Carol Puckett is chair of this year’s Bouchercon in Dallas, Texas (Oct. 31-Nov. 3), reportedly the largest mystery convention in the world. She is delighted that of the 1,650 attendees registered so far, 450 will be participating for the first time. Puckett has attended Bouchercon annually since 2002, when the convention was held in Austin, Texas. Since then, it has moved across the country and beyond: from Missouri to Alaska to California, and also to Canada and the U.K. The massive event, with multiple days of author interviews, panels, book signings, awards and parties, is organized by local volunteer committees and takes place in a different city each year. Puckett owned the Adventure Bookshop in Arkansas before moving to Texas, and she and her host committee have been working on organizing Bouchercon 2019 for the past five years. After it’s done, she plans to rest—and read a book.
Bouchercon is named after Anthony Boucher, a mystery writer, critic, editor and ardent fan of the genre. For the convention’s 50th anniversary, its organizers have put together a Historical Alley featuring memorabilia from previous conventions and images of all the Anthony Awards (they’re different each year) presented since 1986 in categories such as Best Novel, Best First Novel, and Best Short Story. The first Best Novel award was won by Sue Grafton for B is for Burglar, the second entry in her now classic Kinsey Millhone “Alphabet” series. More recent winners include Louise Penny for A Great Reckoning and Attica Locke for Bluebird, Bluebird.
Anthony Award nominees are selected by attendees in advance of the convention and voted on by attendees. The winner is selected by readers and fellow writers as well as other members of the industry. Locke wasn’t at Bouchercon when she won last year. She heard the news on Twitter. “Which was strange,” she told me in an email, “but also amazing.” When she attended Bouchercon in 2010, she says, “it was like being let into a secret society. It was the first time I really understood the loyalty and devotion of mystery and crime readers.”
In preparation for Bouchercon 2019, Puckett and her team reviewed five to six years of previous convention surveys and put together a slate of panels that represent different viewpoints, and which they hope will be of interest to fans as well as self-published and traditionally published writers. Each day includes five panel sessions (plus other events), with each session offering about eight different options. There’s everything from “Don’t Quit Your Day Job,” to unreliable narrators, writing for page and screen, Australian crime fiction, and the future of feminist mysteries. There’s a presentation of 10 new ways to poison people, and a look a look at paperback mystery covers from the 1930s to the 1970s.

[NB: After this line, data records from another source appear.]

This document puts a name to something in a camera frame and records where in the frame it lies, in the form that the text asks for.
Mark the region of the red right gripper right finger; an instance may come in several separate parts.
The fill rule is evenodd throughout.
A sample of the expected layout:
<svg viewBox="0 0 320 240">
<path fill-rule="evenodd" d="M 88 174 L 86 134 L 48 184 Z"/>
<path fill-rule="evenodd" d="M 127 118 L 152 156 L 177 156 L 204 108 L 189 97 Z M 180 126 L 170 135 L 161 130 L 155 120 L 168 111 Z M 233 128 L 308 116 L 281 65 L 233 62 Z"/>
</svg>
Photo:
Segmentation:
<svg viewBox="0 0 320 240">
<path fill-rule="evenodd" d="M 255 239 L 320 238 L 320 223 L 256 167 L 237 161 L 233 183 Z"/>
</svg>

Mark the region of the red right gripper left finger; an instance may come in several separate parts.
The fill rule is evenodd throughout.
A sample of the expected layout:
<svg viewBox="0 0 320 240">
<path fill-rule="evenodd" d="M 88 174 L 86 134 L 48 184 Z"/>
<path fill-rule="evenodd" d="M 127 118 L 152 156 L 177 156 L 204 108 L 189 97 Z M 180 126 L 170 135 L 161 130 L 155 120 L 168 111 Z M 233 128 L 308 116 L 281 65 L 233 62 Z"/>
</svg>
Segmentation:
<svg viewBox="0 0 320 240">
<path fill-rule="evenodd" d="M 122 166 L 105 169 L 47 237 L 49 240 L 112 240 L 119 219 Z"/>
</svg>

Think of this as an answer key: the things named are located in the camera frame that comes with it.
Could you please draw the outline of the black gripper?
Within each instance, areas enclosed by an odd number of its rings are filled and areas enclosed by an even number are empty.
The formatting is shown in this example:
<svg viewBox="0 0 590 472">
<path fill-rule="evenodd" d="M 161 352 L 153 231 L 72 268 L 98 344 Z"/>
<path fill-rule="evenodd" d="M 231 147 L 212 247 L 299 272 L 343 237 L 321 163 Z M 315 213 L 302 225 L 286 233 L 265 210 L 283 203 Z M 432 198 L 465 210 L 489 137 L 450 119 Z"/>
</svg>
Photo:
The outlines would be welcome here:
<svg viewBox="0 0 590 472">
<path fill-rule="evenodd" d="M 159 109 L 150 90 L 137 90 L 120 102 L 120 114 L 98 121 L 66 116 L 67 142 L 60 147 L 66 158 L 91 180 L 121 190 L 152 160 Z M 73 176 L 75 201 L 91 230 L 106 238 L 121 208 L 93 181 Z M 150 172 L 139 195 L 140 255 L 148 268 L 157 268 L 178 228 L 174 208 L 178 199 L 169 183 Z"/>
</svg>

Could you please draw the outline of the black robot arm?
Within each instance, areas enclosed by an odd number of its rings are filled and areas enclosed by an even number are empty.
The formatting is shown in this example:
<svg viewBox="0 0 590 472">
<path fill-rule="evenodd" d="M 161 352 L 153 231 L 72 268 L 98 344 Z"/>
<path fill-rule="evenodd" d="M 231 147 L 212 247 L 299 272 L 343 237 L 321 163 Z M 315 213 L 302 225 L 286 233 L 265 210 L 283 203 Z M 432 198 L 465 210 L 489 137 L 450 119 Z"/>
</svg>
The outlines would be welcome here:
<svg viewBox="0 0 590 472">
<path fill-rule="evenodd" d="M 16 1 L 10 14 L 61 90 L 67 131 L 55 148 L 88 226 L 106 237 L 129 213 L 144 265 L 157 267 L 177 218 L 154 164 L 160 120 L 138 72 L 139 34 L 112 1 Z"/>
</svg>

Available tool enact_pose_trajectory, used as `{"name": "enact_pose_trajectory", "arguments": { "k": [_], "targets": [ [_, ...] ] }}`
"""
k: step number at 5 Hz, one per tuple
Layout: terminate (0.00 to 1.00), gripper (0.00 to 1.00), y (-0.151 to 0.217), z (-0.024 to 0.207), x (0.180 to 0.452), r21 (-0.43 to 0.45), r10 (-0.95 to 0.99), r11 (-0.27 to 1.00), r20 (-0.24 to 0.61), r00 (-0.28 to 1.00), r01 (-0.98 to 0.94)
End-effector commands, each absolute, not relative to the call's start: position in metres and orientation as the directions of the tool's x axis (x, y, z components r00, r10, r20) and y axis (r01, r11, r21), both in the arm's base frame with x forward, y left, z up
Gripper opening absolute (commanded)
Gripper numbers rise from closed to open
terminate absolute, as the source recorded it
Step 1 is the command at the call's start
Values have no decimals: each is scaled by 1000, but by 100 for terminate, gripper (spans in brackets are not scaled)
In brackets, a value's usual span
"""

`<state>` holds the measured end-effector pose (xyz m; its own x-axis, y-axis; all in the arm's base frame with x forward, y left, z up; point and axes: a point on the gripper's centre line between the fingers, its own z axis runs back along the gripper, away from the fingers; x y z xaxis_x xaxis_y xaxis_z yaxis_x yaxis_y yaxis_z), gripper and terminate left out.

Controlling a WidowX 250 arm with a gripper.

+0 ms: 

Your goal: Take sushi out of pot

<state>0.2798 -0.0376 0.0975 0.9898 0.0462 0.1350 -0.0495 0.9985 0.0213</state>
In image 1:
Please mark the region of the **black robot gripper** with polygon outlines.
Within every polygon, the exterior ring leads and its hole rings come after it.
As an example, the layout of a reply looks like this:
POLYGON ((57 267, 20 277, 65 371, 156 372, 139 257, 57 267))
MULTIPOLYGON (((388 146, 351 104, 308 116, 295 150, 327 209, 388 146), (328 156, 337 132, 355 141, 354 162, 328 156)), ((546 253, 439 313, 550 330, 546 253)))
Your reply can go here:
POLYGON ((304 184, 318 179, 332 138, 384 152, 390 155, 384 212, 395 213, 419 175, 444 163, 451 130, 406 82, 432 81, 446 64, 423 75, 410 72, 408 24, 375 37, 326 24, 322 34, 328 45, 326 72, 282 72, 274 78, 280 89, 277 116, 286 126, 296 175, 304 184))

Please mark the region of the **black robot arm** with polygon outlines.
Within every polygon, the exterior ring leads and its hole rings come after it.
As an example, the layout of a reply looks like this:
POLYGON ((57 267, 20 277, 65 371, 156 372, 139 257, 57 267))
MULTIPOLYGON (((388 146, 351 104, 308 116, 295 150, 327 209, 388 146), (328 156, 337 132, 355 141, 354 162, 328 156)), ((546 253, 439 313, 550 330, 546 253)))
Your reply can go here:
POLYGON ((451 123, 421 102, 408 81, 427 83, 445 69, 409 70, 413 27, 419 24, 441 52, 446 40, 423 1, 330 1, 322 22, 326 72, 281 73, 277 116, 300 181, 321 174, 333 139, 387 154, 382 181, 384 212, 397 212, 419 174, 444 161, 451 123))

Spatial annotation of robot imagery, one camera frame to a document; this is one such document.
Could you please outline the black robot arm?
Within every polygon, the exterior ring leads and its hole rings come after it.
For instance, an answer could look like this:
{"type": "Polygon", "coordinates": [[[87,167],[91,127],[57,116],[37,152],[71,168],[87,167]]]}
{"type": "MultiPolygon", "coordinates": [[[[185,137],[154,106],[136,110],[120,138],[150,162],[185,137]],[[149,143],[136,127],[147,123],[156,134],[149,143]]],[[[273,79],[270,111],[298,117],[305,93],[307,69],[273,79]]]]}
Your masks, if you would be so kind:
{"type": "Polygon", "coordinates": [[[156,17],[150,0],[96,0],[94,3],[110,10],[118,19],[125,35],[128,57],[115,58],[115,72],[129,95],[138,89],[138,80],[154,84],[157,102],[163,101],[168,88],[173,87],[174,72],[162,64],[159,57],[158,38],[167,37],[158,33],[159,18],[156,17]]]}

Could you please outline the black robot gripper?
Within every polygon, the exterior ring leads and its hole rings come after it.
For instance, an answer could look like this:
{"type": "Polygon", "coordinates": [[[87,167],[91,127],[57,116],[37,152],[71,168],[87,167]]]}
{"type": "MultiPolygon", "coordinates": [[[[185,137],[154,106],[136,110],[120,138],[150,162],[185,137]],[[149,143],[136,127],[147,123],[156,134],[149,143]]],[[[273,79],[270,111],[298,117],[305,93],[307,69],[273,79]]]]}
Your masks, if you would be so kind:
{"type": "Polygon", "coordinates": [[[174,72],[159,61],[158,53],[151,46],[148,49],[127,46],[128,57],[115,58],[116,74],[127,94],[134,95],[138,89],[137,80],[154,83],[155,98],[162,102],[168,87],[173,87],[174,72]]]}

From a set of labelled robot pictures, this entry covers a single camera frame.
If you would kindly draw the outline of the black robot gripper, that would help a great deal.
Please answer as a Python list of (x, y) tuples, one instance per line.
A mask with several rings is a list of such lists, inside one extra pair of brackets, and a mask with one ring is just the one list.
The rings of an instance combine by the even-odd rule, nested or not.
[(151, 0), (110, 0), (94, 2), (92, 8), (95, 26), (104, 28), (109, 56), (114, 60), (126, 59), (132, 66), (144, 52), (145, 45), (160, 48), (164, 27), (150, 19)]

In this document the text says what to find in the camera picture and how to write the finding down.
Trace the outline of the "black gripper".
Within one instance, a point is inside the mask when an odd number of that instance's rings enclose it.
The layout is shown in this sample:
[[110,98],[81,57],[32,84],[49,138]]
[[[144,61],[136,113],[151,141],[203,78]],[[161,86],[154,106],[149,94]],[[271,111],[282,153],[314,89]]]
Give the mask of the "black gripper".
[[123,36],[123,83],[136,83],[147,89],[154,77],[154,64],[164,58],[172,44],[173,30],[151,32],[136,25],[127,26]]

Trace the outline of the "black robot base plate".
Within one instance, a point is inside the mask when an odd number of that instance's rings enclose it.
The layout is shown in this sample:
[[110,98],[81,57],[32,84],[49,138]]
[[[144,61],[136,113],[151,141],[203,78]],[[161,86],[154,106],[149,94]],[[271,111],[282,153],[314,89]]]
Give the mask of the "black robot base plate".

Puckett has noticed a boost in author diversity this year. New authors are emerging from different walks of life, she said in our conversation, and there’s a “diversity in characters. Authors are writing about everything.” This is reflected in panels such as writing about differently abled characters, and writing for a young adult audience.
In addition to the socializing, panels, awards, and book signings, a major draw of Bouchercon is the guests of honor, who are interviewed one-on-one in front of the audience. Among this year’s guests are James Patterson, for his distinguished contribution to the genre; Peter Lovesey, for lifetime achievement for his Peter Diamond mysteries; Emmy Award-winning investigative journalist and bestselling author Hank Phillipi Ryan; Deborah Crombie, the local guest of honor; and Felix Francis, the international guest of honor, who has continued the series of horse-racing mysteries started by his late father, the legendary Dick Francis.
But it’s not just an opportunity to rub shoulders with one’s favorite bookstore owner, such as McKenna Jordan of Murder By the Book in Houston, Texas, or Charlaine Harris or Sandra Brown or the several hundred other authors in all stages of their careers who attend.
As Kristopher Zgorski of Bolobooks.com puts it: “On your first day, you may feel like that new member of the family who just married the shy second cousin, but give it a few hours and it will soon feel like a full on family reunion with people you have known for decades.”
Mystery correspondent Radha Vatsal is the author of A Front Page Affair and Murder Between the Lines.